Fraud investigatory expert Andrew Durant explains how firms can boost their defences
What are the major changes in the financial services fraud scene you have experienced during your career?
The underlying nature of fraud has not changed in the past 20 years or so. A common theme throughout this period has been the granting of loans that have not been repaid. And fraudsters are now taking advantage of loans granted under the various Covid-19 schemes.
Unstructured data analysis tools have developed from simple searches for key words to searches where documents with a common theme are bunched together. For example, fraudsters and their accomplices often use code words in communication. The software can identify the use of such language and group it together with documents that include the key word, uncovering elements that the investigator might not have thought to look for. This type of technology not only helps to identify the ‘smoking gun’ documents but also means that other documents can be reviewed much faster.
On the flip side, fraudsters are also able to use technology for their own gain. Since the onset of the pandemic, we have seen multiple attempts by external fraudsters to hack into corporate systems to enable them to either steal data to be returned on payment of a ransom, or remove monies from the company. As fraudsters become more sophisticated, investigators are having to up their game, both in terms of prevention (identification of additional controls) and cure (finding out what happened, where the money has gone,and how to get it back).

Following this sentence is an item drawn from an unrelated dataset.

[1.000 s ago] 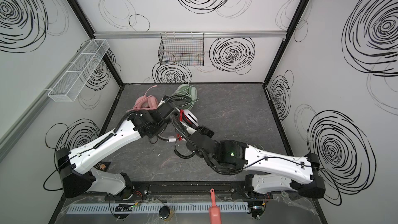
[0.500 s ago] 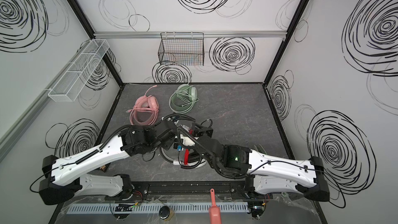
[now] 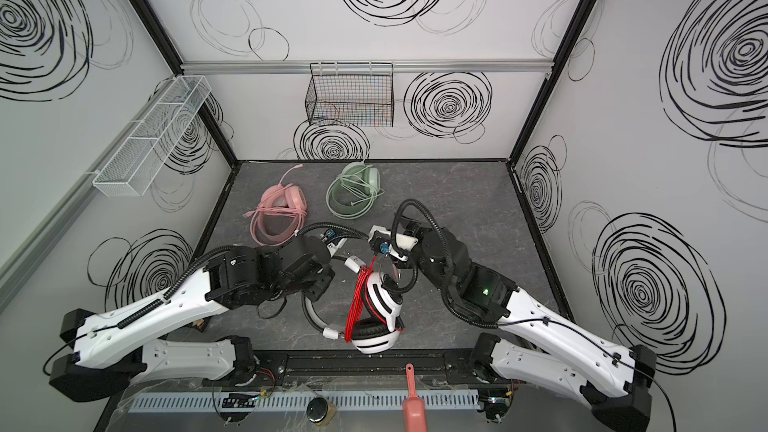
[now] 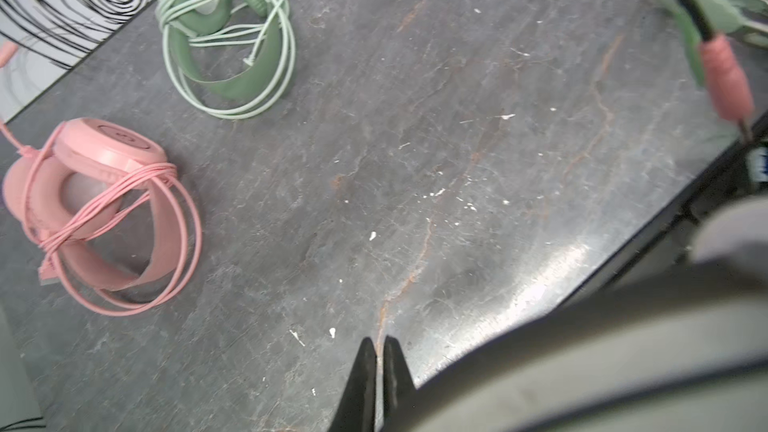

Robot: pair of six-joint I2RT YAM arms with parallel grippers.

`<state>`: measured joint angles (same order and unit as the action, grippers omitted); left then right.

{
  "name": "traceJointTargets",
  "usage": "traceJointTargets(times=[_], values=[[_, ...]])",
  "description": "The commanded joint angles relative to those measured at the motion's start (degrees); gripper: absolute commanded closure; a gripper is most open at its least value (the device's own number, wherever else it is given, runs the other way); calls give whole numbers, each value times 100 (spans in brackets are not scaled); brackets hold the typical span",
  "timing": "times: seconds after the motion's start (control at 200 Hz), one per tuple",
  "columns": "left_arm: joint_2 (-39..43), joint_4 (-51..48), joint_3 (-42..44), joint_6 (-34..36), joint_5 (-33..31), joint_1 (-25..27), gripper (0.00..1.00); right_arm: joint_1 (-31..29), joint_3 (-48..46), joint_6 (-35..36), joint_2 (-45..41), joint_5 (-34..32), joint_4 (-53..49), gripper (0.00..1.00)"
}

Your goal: Wrap the headphones

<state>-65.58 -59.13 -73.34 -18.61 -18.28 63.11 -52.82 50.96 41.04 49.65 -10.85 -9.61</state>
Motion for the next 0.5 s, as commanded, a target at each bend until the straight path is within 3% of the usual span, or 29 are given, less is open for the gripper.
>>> traceJointTargets(times=[0.0, 0.285, 0.495], values=[[182, 266, -390, 4, 415, 25, 100, 338, -171, -471, -112, 1071, 310, 49], [273, 232, -839, -114, 880, 1, 100, 776, -1036, -1286, -284, 2291, 1263, 50], [114, 164, -1467, -379, 901, -325, 100, 817, -1856, -2198, -363, 3425, 2341, 51]])
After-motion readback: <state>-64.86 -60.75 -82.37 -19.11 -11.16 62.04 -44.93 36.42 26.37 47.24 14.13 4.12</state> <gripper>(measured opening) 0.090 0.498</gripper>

How many types of fraud are there?
Fraud typically falls into five main categories:
- Management fraud – also known as financial statement fraud, is the manipulation of books and records by management, including directors and shareholders, to disguise the true performance of the business.
- Employee fraud – employees working by themselves or with a third party to extract monies from their employer.
- Third-party fraud – someone working outside the company tries to extract monies.
- Asset misappropriation – this can involve the theft of stock or fixed assets. It may also involve the misuse of company assets.
- Breach of regulations – companies, particularly in the financial services sector (where there are a plethora of regulations), may not follow the required rules. This may result in mis-selling such that the consumer is the eventual loser.
In my experience, management fraud involves the largest losses, and can result in the failure of the company and loss of jobs both at the company and in the supply chain. Although there is a smaller volume of such frauds, the consequences are enormous, with potential losses exceeding billions of pounds.
What are some of the telltale signs of fraud?
I could write a book about red flags. I typically see two main ones: behavioural and transactional. If an individual commits fraud, they are unlikely to put the money in the bank. They are more likely to spend it on the ‘3Hs’ – houses, holidays and high-value items. Identifying someone who is living beyond their means is a big red flag. Committing fraud is also a highly stressful activity, so looking out for signs of unusual behaviour is important. It is also time-consuming, so fraudsters tend to put in long hours and weekends, either in the act or covering it up. They may fail to take their annual leave as they are frightened the fraud will unravel while they are away.
Transaction-related telltale signs would include transactions processed early in the morning, late at night, or at weekends. The analysis of transactions using Benford’s Law – which is based on the distribution of the leading digits in any number set – can also highlight suspicious transactions, for example, flagging a series of invoices for £49,000 when the fraudster’s approval limit is £50,000.
What are the chief characteristics of the ‘typical’ fraudster?
It is crucial to understand the ‘fraud triangle’ theory. This suggests that for fraud to occur, two of the three parts of the triangle – opportunity, pressure, and rationalisation – must be in place. The opportunity for fraud is greatest amongst university-educated, middle-aged executives with ten years or more of tenure. Individuals in those positions are more likely to have built up trust, gained a senior position and an understanding of the systems and controls in place, and are able to commit the company to high levels of expenditure. Most importantly, they understand where the weaknesses are in any systems.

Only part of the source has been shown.